“If Russia wins this war (Russian President Vladimir) Putin will have confirmation that violence is working. So other bordering countries might be next,” Stoltenberg said, referring to the invasion of Ukraine by Russia in progress since February 24.
He underlined the importance of supporting Ukraine during a speech on the island of Utøya, near Oslo, during a summer camp for the youth of the Norwegian Labor Party – from which he hails.
“A world where Putin gets his way using military forces is a much more dangerous world for us,” he added.
Ukraine is preparing for a counter-offensive in the south of the country, Stoltenberg continued, describing the current course of the conflict as a “brutal and bloody war of attrition”.
The NATO secretary general also warned Norway of the increased threat posed by Russia to the Atlantic Alliance, given the war in Ukraine, near its eastern borders.

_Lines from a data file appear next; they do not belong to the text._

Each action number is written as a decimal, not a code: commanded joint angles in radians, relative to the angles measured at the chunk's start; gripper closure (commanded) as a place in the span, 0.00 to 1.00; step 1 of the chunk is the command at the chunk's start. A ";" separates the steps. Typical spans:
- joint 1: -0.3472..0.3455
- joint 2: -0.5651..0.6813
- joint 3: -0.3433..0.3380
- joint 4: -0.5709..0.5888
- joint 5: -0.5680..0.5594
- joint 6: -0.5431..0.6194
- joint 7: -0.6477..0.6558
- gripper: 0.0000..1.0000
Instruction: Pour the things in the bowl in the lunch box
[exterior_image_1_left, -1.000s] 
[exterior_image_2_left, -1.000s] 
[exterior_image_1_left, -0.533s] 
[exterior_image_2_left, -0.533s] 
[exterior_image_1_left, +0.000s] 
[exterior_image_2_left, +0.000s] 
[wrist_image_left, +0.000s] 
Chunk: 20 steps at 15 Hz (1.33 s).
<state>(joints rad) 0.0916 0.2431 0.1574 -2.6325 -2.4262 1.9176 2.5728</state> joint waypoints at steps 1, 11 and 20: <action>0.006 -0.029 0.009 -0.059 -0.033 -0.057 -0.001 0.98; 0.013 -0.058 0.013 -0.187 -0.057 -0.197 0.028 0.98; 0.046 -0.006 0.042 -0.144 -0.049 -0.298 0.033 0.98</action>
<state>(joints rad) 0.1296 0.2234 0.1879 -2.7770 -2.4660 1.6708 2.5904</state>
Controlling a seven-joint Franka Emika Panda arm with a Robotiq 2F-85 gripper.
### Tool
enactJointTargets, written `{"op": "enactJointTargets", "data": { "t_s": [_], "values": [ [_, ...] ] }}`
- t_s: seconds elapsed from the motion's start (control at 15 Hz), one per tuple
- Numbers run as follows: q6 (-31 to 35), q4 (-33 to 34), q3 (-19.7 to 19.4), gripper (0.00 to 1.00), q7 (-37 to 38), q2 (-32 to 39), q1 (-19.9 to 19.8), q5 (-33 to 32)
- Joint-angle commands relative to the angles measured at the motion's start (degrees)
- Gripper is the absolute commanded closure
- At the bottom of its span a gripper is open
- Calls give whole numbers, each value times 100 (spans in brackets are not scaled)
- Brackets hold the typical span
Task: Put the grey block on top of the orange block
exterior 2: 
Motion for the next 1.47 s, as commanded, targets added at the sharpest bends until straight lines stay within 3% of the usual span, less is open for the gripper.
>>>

Former Norwegian Prime Minister (from 2000 to 2001 and then from 2005 to 2013), Mr. Stoltenberg also chaired the Labor Youth League, the youth organization affiliated with the Norwegian Labor Party. He attended the summer camp in Utøya.
In 2011, Norwegian neo-Nazi mass killer Anders Behring Breivik carried out a massacre at summer camp following blowing up a car bomb in Oslo in a double terror attack that left 77 people dead.